И мы поплыли. На веслах были Кулик, полевой жаворонок и два маленьких желтых ястребка. Белый сокол управлял ей. Отлив мешал нам, из четырех пройденных футов он съедал три. Я подумал, что христианский Бог смотрит вниз и смеется. Тьма быстро сгустилась, и вскоре в воде заблестели отражения звезд.
Алан подсказал нам высадиться в другом месте. Кулик остался в лодке, и Алан вывел Китти, Куолу и меня на берег небольшого ручья. Похоже, по его руслу в город пробирались нищие в поисках отбросов. Мы прокрались в город сквозь дыру в стене и попали в сад, где высокие деревья отбрасывали зловещие тени на посеребренную землю. Из окон вдалеке доносился шум пира. Смутно виднелись фигуры часовых, шагающих взад и вперед. Прямо перед нами высилась башня, а рядом с ней росло дерево.

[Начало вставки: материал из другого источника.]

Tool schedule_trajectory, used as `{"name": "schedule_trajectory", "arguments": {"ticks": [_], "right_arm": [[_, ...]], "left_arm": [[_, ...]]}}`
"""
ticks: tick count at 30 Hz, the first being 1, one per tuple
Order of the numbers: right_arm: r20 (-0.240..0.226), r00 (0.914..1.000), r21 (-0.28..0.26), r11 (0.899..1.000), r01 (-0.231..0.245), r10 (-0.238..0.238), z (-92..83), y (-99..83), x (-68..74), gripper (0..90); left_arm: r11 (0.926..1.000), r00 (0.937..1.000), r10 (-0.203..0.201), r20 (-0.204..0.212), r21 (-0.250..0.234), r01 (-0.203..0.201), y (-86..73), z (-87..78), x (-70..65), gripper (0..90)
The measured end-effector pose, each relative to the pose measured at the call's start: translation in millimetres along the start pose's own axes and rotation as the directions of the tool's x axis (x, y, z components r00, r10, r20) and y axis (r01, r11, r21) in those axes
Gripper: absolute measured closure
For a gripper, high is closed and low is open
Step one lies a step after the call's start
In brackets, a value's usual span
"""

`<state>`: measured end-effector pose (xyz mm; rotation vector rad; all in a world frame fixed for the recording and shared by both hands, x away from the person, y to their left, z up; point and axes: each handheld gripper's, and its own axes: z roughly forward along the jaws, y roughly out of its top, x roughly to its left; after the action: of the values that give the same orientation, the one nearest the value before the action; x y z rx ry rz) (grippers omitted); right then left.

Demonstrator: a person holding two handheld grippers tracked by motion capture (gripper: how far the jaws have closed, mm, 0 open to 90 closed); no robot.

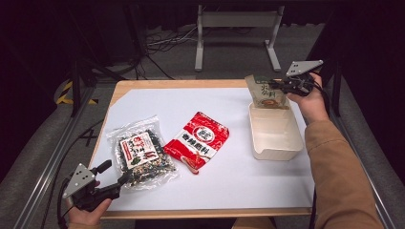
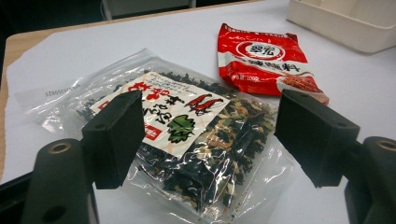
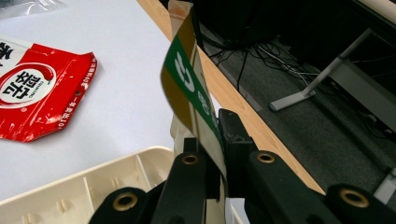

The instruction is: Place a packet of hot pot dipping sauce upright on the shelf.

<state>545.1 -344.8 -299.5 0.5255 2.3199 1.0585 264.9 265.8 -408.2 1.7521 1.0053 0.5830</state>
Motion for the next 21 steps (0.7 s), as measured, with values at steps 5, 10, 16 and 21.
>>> {"name": "schedule_trajectory", "arguments": {"ticks": [5, 10, 16, 21], "right_arm": [[-0.005, 1.0, 0.021, 1.0, 0.003, -0.002, 4.0, -2.6, 2.4, 86.6], [-0.006, 0.9998, 0.042, 0.999, -0.017, 0.017, 7.7, -11.6, 3.5, 86.0], [0.017, 0.999, 0.062, 0.997, -0.042, 0.041, 5.1, -17.0, 2.7, 85.6], [0.046, 0.9946, 0.11, 0.989, -0.098, 0.093, 3.1, -23.9, 1.7, 85.7]], "left_arm": [[1.0, 1.0, 0.002, 0.002, 0.001, -0.002, 0.3, 0.6, 0.0, 24.4], [1.0, 1.0, 0.006, 0.003, 0.0, -0.006, 0.8, 1.2, 0.4, 24.4], [1.0, 1.0, 0.005, 0.008, 0.001, -0.005, 1.6, 3.0, -0.3, 24.4], [1.0, 0.9999, 0.003, 0.012, 0.0, -0.003, 2.1, 3.9, -0.4, 24.4]]}}
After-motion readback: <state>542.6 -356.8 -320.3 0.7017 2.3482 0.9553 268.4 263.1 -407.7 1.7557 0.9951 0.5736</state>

Алан указал на балкон, до которого можно было дотянуться с ветки.
— А с чего ты решил, что она там?
— Именно сюда Аэла велел стражнику отвести ее. Он сказал, что северная башня непригодна для жилья, поэтому принцесса будет там в безопасности. Он говорил громче, чем надо, возбужденный смертью Рагнара, и я ясно его слышал.

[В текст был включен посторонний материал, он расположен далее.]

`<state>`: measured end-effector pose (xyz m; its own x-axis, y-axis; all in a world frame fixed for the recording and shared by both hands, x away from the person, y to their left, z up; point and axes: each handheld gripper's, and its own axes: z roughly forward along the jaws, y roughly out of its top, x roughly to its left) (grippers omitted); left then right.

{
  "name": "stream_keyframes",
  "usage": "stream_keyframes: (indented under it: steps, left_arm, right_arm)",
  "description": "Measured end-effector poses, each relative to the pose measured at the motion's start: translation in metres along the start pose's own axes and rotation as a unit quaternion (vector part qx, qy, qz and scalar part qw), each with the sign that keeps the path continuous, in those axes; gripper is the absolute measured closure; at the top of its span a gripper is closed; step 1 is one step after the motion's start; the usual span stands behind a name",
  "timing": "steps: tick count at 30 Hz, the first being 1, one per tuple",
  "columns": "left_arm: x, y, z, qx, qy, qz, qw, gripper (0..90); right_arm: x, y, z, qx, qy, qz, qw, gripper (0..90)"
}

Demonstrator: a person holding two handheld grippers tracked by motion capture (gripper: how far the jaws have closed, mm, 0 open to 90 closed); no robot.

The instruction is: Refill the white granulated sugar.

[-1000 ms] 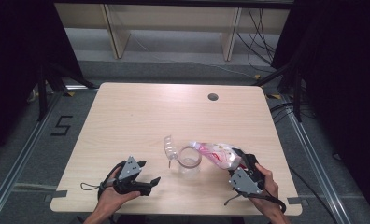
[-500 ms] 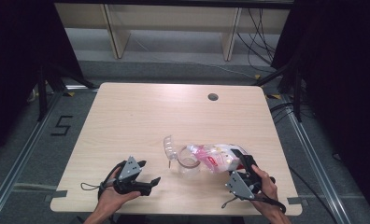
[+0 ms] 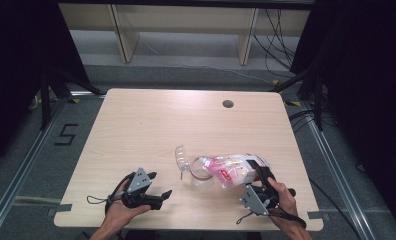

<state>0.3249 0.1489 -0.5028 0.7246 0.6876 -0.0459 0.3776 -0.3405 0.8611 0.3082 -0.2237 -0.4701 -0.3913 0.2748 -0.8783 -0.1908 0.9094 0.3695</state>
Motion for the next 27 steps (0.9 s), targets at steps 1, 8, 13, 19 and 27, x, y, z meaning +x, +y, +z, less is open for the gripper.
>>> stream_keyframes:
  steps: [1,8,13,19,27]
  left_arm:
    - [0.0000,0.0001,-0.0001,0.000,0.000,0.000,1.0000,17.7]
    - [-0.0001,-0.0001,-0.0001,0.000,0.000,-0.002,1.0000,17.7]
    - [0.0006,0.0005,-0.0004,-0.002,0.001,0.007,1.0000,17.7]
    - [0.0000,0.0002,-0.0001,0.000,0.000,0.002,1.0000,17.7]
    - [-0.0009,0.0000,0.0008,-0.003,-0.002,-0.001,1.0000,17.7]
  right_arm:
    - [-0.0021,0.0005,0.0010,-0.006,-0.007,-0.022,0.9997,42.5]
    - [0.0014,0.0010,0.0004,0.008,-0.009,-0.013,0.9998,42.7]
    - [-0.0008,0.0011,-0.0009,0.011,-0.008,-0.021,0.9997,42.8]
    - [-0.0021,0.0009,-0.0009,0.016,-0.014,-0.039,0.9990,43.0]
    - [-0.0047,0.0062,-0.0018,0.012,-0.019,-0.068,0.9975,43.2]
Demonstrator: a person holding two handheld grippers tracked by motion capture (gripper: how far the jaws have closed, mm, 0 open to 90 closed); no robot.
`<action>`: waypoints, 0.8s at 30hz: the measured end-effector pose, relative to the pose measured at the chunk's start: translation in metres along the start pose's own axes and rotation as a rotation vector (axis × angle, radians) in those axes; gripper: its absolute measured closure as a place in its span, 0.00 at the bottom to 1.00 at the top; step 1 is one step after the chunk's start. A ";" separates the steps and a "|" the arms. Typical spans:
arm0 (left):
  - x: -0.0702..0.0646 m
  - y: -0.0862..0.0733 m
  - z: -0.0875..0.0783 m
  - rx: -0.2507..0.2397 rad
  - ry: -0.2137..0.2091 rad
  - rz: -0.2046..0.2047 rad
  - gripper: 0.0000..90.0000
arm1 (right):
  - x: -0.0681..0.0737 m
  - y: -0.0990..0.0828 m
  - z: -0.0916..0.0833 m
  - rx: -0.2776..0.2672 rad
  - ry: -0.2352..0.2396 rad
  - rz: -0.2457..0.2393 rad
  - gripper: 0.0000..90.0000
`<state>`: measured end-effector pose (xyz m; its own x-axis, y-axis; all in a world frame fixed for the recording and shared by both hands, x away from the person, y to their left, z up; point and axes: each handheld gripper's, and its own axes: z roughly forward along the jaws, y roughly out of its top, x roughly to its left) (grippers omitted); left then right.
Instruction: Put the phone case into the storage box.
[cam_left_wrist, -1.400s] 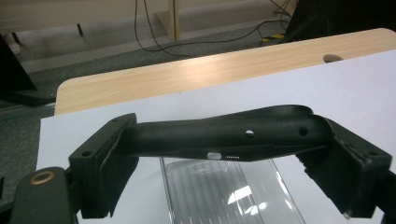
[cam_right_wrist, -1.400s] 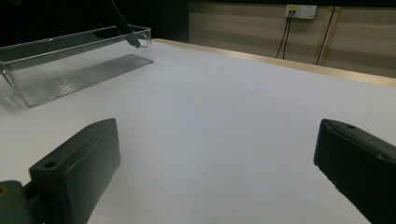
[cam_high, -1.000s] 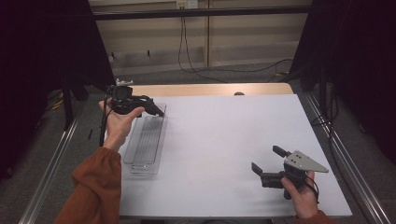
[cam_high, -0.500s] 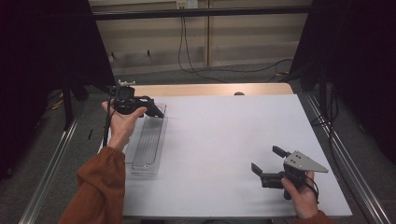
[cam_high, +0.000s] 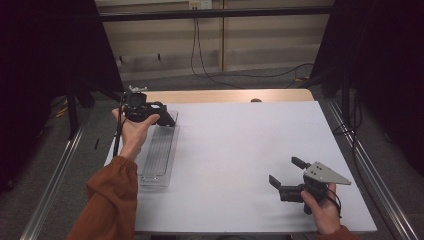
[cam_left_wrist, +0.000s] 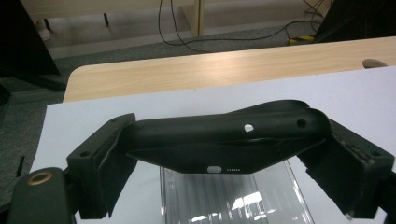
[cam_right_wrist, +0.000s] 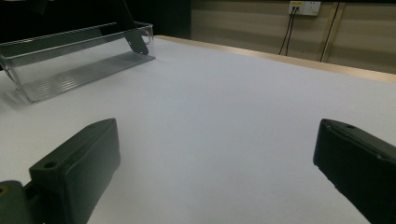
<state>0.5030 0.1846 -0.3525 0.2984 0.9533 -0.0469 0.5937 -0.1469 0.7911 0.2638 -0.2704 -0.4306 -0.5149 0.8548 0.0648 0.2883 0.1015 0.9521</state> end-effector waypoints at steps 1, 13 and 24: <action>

Мне показалось, что надо бы повторить это Китти, но тут же я сам удивился — зачем? И промолчал.
Я легко вскарабкался на дерево и, дотянувшись до балкона, перелез через перила. На балкон выходили дверь и маленькое окно. Посмотрев через стекло, я разглядел высокую кровать под балдахином, но у изголовья занавес был отдернут. Я не мог разглядеть лиц, но на кровати явно лежали двое, погруженные в глубокий сон.

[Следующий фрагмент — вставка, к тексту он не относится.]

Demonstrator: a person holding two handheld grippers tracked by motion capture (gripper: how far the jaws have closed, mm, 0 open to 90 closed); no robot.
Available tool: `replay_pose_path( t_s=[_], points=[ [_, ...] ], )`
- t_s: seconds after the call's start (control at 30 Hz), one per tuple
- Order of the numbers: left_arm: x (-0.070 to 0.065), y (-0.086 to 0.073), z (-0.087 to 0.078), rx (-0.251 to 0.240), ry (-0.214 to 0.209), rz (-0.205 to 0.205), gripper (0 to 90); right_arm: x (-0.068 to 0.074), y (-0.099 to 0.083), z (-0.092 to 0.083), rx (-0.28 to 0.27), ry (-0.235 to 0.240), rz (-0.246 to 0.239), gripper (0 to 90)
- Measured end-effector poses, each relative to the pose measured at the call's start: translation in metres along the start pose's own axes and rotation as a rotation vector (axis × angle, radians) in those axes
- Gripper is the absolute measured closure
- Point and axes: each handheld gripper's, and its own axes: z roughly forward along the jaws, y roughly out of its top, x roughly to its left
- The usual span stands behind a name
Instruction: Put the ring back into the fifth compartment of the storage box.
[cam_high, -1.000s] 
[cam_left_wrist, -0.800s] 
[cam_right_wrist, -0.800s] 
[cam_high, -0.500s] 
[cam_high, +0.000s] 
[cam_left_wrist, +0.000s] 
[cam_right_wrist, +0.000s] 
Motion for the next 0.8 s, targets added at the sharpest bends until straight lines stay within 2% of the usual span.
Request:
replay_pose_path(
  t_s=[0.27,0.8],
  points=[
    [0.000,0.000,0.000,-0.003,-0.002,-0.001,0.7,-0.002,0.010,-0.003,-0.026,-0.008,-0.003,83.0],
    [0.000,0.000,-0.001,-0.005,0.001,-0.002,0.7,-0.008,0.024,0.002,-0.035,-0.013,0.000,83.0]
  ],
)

Дверь подалась, и я проник в комнату. По покрытому соломой полу ноги ступали бесшумно. Я отдернул занавес, ожидая увидеть черные и золотистые волосы, разметавшиеся по подушкам. Но вместо этого в глазах блеснула сталь, в голове вспыхнула острая боль, и я упал. Людям, бежавшим со всех ног ко мне, уже нечего было бояться. Я подумал, что и мне бояться тоже нечего. Все было определено с той поры, когда я натаскивал Стрелу Одина на уток. Великая соколица была во власти колдовства, как и я. Я должен был догадаться об этом по ее полету, которому позавидовали бы и боги — так она парила в вышине, недосягаемая для людей, зверей и птиц. Ее дух продолжал жить во мне, два маленьких пламени слились в одно великое пламя, которое сейчас едва теплилось.